ITEM NUMBER ONE – I need you to understand that I am serious about this

You know how sometimes a thought will come screeching into your head out of nowhere and kind of set up residence in there for a while? Maybe not. Maybe this is just how my dilapidated funhouse brain works and the rest of you are thinking about, like, important issues facing the nation or which supermarket has the best deal on paper products. I don’t know. What I do know is that it happened to me again this week when, while minding my own business and watching a Phillies game, this sentence popped in there fully formed: What if Henry Winkler goes on Hot Ones?

I need you to understand a couple of things here: One, I have been thinking about this a lot, so much, in the past few days, in part because I’ve been kind of watching a lot of old episodes of Hot Ones lately and in part because I think about Henry Winkler a lot. It’s the fish pictures, mostly. I have written about this and retweeted the tweets and even asked him about them when I had a chance to interview earlier this year, which is a lot of fun to explain to people when I try to tell them about my job and use “I interviewed Henry Winkler” as a reference point and they Google the interview and see like five questions about fishing. But, like, come on, look at this.

Which brings us back to the Hot Ones thing. Henry Winkler, if you are reading this, please go on Hot Ones. Please. For me. Henry. HENRY. Go on Hot Ones. Listen to me.

Hmm. I suspect a list of reasons will help. Let’s do that:

  • Henry Winkler has had a long career in Hollywood, dating way back to playing The Fonz on Happy Days and continuing all the way up through his work on Barry in the present
  • He seems by all accounts like a delightful man
  • I want to see what happens when Henry Winkler tries to answer a question after eating a very spicy wing

That’s it. That’s all I got, at least by way of logic. All of it really just boils down to “because I would like it,” which is probably not enough to get an idea in Hollywood greenlit, at least not yet. But still. I would really like it. And it’s not an unreasonable ask. We can have Henry Winkler on Hot Ones. That’s within the realm of possibilities. It would be like the time Paul Rudd showed up on the show and did this…

… but way more sincere. I really must stress that I am serious about this. I know I’ve said that a few times now but I worry some of you might think I’m funning around here. I am not. I simply would like to see Henry Winkler go on Hot Ones and I am using the fact that I have a silly Friday column where I can say almost whatever I want to put it out into the universe.

That’s all that’s happening. I feel okay about it.



It brings me great pleasure to report that I saw a good tweet. It was in response to my recap of this week’s episode of Better Call Saul, an episode in which a lot of things — important things! — happened, some of which involved Life Alert pendants and brown hair dye and signed affidavits. It was, again, a lot, and not something I’m going to spoil for any of you on the off-chance you have somehow not seen the show and are planning to get in there.

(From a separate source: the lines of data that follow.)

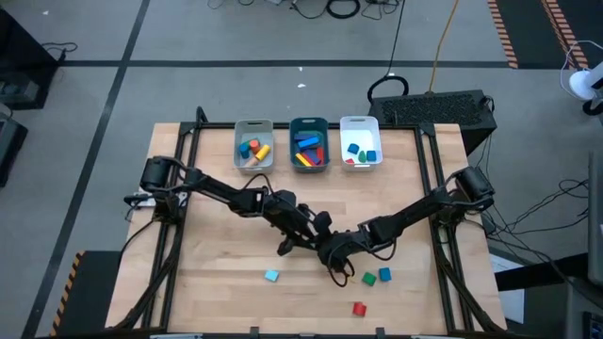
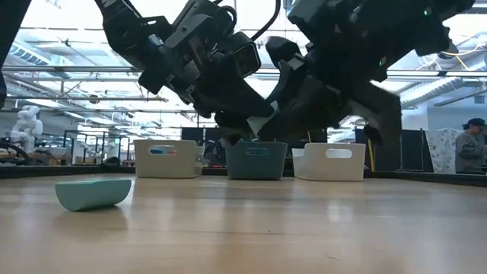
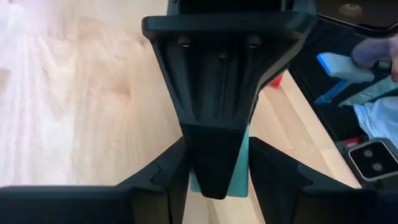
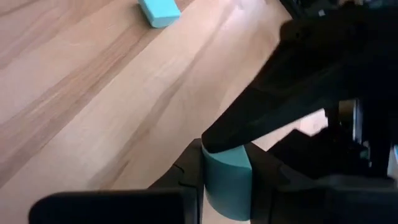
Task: Sort blocks by size
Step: Put the left light blue half-circle block into the white bin
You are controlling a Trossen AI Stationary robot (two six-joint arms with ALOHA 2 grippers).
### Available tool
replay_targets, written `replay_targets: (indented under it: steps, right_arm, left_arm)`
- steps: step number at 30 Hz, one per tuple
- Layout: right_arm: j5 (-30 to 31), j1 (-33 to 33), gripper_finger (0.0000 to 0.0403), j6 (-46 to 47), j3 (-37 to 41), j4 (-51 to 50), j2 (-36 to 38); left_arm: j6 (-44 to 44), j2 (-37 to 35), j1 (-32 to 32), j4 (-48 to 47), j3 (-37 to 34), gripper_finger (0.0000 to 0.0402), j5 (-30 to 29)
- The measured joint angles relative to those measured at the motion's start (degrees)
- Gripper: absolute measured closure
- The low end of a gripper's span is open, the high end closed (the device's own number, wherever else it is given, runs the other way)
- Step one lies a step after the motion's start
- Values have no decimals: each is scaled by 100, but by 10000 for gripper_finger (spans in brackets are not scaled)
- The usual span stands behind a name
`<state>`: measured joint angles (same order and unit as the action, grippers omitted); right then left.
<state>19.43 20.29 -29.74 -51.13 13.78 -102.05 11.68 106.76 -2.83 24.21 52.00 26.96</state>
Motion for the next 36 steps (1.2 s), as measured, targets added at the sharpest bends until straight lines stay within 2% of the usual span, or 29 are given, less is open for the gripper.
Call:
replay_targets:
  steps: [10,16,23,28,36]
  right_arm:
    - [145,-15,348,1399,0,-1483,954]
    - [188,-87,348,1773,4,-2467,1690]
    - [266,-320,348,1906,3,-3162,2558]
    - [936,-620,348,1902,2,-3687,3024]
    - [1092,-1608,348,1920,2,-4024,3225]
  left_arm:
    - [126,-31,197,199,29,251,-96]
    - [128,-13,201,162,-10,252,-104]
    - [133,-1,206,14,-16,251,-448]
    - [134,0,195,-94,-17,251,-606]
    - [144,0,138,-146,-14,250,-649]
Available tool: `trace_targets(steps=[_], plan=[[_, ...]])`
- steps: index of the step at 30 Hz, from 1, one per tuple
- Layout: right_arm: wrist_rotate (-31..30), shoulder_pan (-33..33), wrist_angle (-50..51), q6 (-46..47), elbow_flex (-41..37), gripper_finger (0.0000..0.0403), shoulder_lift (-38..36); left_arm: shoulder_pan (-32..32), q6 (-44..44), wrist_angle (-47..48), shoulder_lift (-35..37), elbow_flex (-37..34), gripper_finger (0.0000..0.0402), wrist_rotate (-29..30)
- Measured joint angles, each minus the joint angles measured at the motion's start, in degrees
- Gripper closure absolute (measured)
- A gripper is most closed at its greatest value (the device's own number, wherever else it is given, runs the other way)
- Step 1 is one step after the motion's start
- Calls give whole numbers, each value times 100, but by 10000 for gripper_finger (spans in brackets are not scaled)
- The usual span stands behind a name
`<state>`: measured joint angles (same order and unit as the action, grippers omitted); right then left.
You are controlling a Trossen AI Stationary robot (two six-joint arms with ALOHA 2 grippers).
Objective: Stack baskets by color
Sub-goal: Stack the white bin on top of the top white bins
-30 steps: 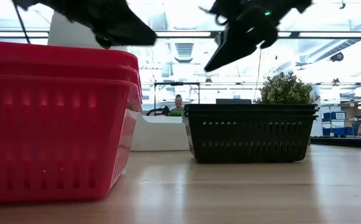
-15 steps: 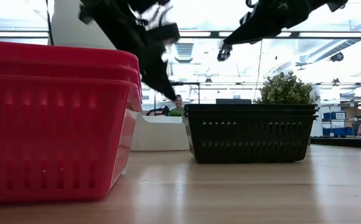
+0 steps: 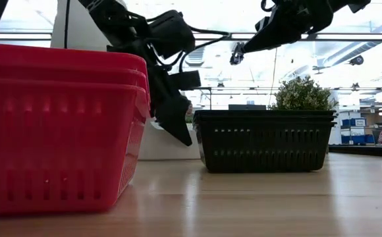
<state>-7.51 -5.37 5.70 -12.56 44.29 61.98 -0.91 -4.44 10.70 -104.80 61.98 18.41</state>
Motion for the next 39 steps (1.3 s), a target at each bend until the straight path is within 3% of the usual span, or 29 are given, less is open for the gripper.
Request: trace_targets(steps=[3,8,16,19,23,29,39], plan=[[0,0,2,0,0,335,0,1,40,8,-13,0,304,-4],[0,0,4,0,0,335,0,4,198,38,54,0,388,-9],[-4,0,7,-2,-1,335,0,211,500,400,701,26,401,7],[-4,0,11,-2,-10,335,0,421,828,835,1208,26,401,13],[-4,0,39,-2,-13,335,0,710,1534,2164,2081,7,401,32],[-4,0,50,0,-17,335,2,702,1591,3950,3478,-164,401,245],[-2,0,50,-2,-17,335,2,311,2006,4613,5832,-1168,401,258]])
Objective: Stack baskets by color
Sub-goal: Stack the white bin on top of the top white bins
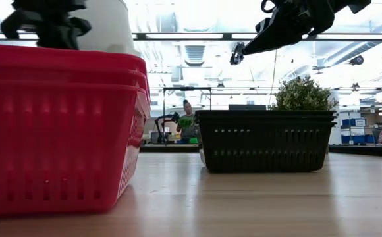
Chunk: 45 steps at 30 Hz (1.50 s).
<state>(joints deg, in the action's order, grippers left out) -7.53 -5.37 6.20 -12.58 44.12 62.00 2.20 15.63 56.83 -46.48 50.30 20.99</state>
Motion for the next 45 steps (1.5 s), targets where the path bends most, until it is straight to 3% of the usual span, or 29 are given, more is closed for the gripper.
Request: trace_targets(steps=[6,12,21,36,45], plan=[[0,0,0,-3,0,335,0,-104,-142,-160,949,-621,401,7],[2,0,-20,-76,-2,335,0,-198,-282,-275,1245,-989,402,233],[2,0,-52,-155,-2,335,0,-424,-333,-305,938,-1037,401,482],[4,0,-50,-149,-2,335,0,-462,-331,-284,127,-1037,401,461],[9,0,-48,-136,-4,335,0,-462,-333,-279,15,-1037,401,450]])
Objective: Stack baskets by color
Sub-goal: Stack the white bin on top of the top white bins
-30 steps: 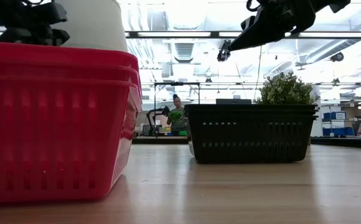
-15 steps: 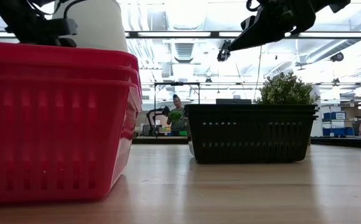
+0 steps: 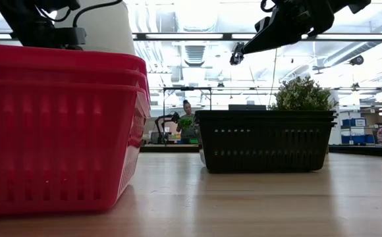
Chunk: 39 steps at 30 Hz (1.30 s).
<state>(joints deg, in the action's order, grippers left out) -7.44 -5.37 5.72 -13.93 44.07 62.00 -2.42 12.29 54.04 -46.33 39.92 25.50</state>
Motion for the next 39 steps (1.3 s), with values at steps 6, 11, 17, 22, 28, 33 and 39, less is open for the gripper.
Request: trace_targets(steps=[6,11,17,22,28,33,39], plan=[[2,0,0,48,0,335,0,0,4,52,21,0,399,5],[14,0,2,48,0,335,0,-24,2,55,64,0,368,61],[15,0,2,48,0,335,0,-26,0,49,72,0,329,174],[15,0,2,48,0,335,0,-28,-2,57,62,62,320,194],[15,0,2,48,0,335,0,-22,-142,-1168,-79,424,320,113],[13,0,41,73,0,335,0,-22,-404,-1532,-284,597,320,135],[11,0,140,140,0,335,2,-26,-1626,-1364,-467,631,320,336]])
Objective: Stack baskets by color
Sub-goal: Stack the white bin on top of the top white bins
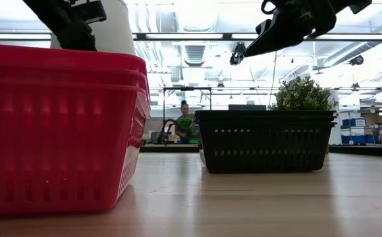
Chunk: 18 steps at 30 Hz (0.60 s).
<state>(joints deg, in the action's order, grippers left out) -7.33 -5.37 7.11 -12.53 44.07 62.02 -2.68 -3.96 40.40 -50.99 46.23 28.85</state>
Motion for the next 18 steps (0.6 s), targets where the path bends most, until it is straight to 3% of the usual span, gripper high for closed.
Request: trace_targets(steps=[11,18], plan=[[4,0,0,57,0,335,0,-37,-326,413,57,90,314,-29],[30,0,2,52,0,335,0,-37,-619,446,320,-143,246,-48]])
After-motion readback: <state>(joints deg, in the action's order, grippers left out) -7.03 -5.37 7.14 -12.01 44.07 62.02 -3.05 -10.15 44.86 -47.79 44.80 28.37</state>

But, that said, the good tweet.

Context will help, at least a little. In this week’s episode of Saul:

  • Kim Wexler was going through it
  • Rhea Seehorn put on a damn acting clinic
  • At one point near the episode, she was smoking a cigarette in the rain and just kind of processing a lot

Then, she did… well, this:


Which was maybe the coolest thing I’ve ever seen. And yet still maybe not the best bit of cigarette-related business on television this year because, in an episode of The Righteous Gemstones, for reasons I could explain but absolutely will not, Judy Gemstone, played by Edi Patterson, who has been putting on a different kind of acting clinic, did this:

gemstones JUDY

The takeaways here are as follows:

  • I love both of these moments very much and I refuse to choose between them
  • We are so blessed to have both of these women on our televisions just revolutionizing the genre of tobacco disposal
  • I think, when this is all over, the two of them should play mismatched cops in a Knives Out-style murder mystery, either episodic or feature-length, which is only slightly complicated by the fact that Edi Patterson was actually in the first Knives Out

This was an excellent conversation.

ITEM NUMBER THREE – Casa Bonita chaos

Casa Bonita South Park
Comedy Central

Hey, let’s check in with the South Park guys and their recent acquisition of the actual Casa Bonita restaurant that they once depicted on the sh-… aaaaaaand it’s chaos. Just madness straight through. We go now to the Denver Post for an update.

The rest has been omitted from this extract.